__Exercise goal__.
Search the entries for the word "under" and pull out each line that has it.
*** Data to use ***
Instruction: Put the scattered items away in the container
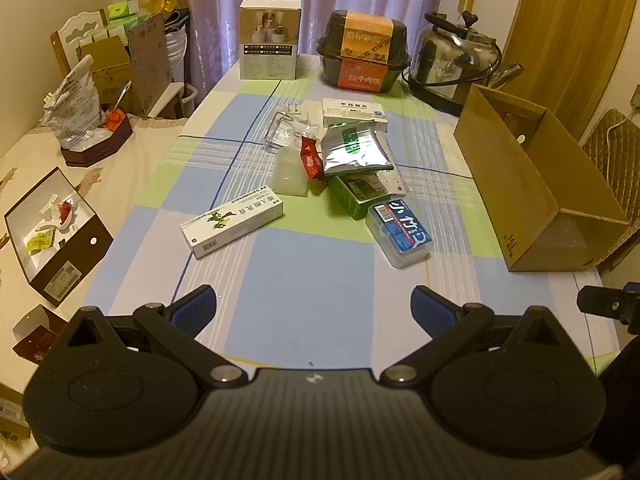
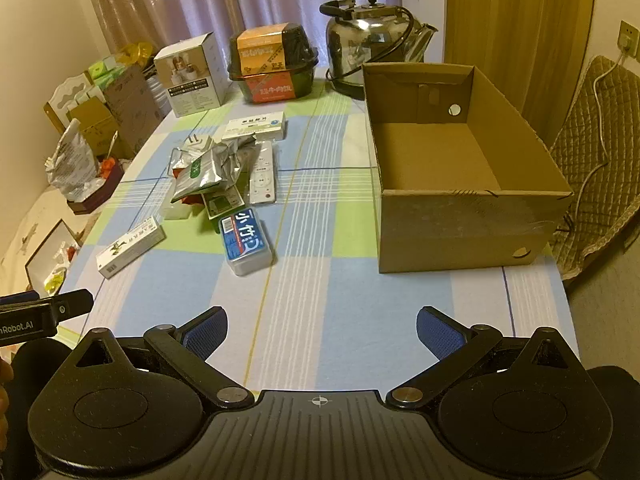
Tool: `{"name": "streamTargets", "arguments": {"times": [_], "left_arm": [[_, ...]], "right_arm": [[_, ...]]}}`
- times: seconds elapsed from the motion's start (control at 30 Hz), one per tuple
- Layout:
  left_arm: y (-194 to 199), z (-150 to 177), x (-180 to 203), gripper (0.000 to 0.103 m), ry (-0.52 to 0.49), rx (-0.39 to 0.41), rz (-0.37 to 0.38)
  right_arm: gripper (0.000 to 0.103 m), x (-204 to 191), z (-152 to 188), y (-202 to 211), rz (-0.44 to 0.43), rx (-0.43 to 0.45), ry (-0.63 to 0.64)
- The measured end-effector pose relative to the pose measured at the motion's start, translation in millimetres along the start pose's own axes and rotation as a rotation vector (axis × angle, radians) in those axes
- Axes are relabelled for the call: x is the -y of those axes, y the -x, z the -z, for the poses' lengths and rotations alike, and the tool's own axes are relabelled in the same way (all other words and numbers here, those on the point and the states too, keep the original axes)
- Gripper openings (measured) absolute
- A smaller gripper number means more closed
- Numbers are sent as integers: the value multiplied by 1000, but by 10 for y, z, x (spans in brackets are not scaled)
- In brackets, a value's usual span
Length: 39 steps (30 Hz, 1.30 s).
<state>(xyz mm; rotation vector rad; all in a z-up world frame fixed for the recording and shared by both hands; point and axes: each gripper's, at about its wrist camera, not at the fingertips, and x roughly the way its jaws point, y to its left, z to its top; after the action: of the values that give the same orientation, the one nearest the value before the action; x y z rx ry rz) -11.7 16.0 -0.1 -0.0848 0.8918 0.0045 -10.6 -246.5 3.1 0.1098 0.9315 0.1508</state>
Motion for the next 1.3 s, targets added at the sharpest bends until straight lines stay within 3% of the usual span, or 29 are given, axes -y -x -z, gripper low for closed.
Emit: {"name": "streamTargets", "arguments": {"times": [1.0, 1.3], "left_arm": [[-35, 20, 29, 102, 0, -23, 7], [-60, 19, 19, 102, 7, -29, 3]], "right_arm": [[103, 2, 43, -71, -14, -9, -12], [103, -26, 34, -38, -32, 28, -3]]}}
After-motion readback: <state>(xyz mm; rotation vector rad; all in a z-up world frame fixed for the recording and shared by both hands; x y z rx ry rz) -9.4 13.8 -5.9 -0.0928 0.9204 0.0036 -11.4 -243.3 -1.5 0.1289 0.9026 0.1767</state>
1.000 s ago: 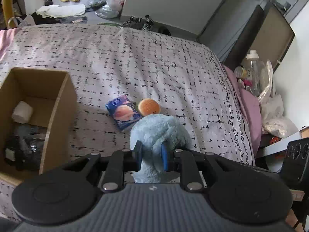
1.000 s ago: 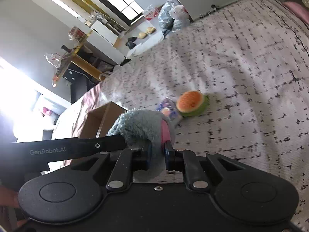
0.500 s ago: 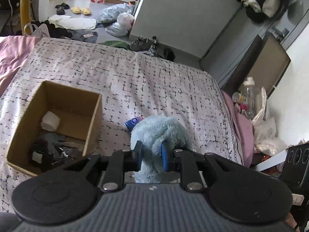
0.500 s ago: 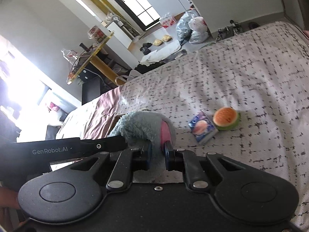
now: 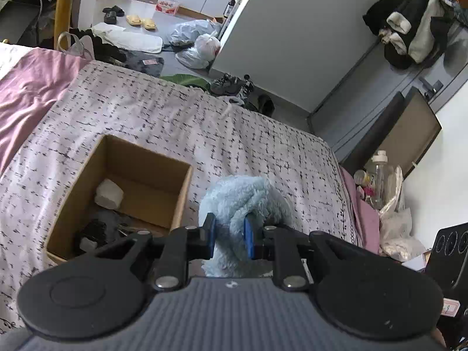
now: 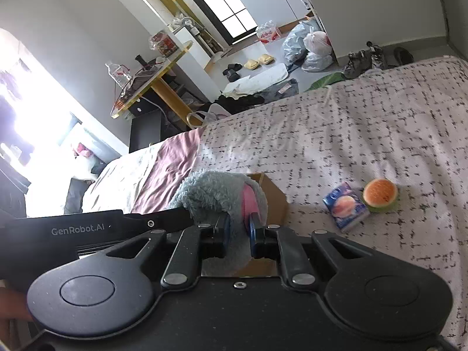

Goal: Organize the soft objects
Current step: 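Lift and carry the plush over the cardboard box with both tools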

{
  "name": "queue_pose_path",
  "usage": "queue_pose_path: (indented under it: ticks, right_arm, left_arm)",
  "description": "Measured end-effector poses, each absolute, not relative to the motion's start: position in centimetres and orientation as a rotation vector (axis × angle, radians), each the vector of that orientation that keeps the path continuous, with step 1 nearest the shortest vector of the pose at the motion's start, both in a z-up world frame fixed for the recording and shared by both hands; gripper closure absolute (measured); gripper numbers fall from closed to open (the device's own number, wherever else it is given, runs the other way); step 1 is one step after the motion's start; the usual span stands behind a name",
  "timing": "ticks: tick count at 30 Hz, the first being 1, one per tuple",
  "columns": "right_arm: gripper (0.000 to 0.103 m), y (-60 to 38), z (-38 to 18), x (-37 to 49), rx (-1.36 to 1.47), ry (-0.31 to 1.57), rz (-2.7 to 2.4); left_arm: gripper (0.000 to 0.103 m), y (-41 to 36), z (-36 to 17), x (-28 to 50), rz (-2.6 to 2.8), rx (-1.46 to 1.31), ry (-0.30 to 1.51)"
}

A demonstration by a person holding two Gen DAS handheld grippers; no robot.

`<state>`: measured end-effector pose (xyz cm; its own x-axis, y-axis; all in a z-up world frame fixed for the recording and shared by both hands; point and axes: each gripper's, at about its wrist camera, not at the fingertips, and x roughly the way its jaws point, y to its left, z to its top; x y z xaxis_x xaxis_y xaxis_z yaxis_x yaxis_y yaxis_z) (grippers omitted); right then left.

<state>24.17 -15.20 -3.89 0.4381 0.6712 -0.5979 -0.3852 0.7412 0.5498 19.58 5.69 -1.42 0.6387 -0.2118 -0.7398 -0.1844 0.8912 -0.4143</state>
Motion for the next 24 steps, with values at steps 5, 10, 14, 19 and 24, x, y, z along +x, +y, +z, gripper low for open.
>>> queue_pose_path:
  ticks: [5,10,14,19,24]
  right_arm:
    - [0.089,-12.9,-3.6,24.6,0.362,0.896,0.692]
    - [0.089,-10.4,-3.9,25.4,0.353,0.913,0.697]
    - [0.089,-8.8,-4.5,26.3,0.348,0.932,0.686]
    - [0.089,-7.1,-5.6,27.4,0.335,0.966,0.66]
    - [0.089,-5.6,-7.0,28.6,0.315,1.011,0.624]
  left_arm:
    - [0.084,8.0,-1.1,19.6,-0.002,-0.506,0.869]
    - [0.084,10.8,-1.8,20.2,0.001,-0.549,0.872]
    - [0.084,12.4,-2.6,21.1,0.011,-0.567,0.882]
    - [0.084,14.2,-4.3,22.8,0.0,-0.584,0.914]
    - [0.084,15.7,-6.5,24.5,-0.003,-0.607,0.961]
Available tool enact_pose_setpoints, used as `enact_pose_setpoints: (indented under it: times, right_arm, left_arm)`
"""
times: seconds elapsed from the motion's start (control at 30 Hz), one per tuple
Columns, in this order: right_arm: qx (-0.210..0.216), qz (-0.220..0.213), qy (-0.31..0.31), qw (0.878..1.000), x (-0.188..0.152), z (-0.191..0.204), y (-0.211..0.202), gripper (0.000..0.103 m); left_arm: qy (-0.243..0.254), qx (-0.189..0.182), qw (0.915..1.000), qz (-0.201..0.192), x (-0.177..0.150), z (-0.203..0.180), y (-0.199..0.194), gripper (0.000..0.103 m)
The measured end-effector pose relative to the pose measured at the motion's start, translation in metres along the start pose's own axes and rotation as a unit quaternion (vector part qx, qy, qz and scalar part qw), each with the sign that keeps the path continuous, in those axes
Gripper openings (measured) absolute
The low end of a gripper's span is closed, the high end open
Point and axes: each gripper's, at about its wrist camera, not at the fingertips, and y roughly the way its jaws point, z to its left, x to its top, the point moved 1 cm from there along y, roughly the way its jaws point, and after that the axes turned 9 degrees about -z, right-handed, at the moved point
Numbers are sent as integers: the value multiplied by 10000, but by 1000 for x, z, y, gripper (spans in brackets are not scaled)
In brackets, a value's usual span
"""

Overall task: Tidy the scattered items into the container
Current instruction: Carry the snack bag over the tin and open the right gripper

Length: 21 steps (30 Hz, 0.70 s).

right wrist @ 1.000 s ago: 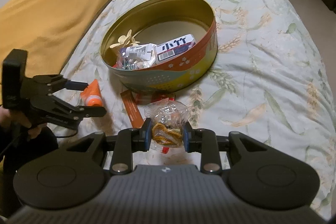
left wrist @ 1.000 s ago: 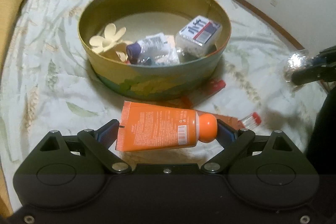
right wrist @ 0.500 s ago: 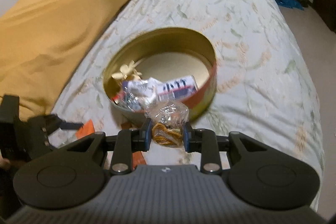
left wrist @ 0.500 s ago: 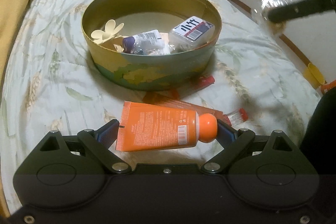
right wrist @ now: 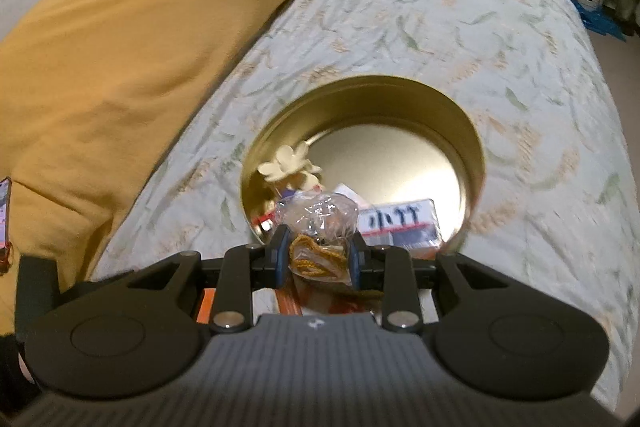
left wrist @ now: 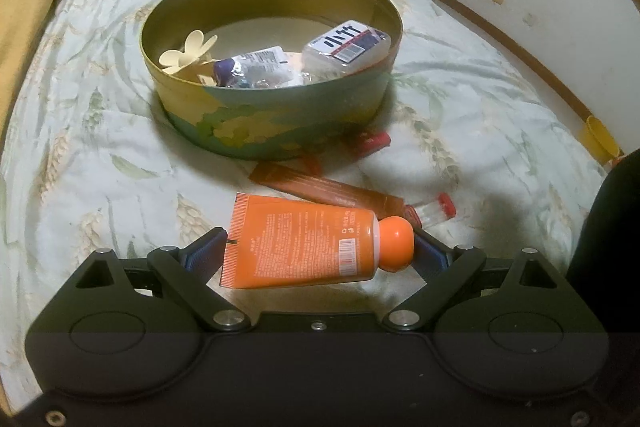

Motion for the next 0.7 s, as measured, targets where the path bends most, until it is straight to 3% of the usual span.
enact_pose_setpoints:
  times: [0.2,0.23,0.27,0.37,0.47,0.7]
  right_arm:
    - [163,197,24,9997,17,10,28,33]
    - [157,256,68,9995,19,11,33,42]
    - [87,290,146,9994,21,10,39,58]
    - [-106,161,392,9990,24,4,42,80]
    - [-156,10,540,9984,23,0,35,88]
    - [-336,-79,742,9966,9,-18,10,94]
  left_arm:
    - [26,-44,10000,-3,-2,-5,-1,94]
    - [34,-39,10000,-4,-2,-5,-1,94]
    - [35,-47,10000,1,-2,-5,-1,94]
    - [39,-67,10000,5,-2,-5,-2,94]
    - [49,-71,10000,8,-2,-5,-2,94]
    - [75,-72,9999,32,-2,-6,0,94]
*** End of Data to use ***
__Response to this exercise__.
  "usage": "queue_pose_path: (indented under it: ticks, right_arm, left_arm)",
Available tool enact_pose_setpoints, used as `enact_pose_setpoints: (indented under it: times, right_arm, left_arm)`

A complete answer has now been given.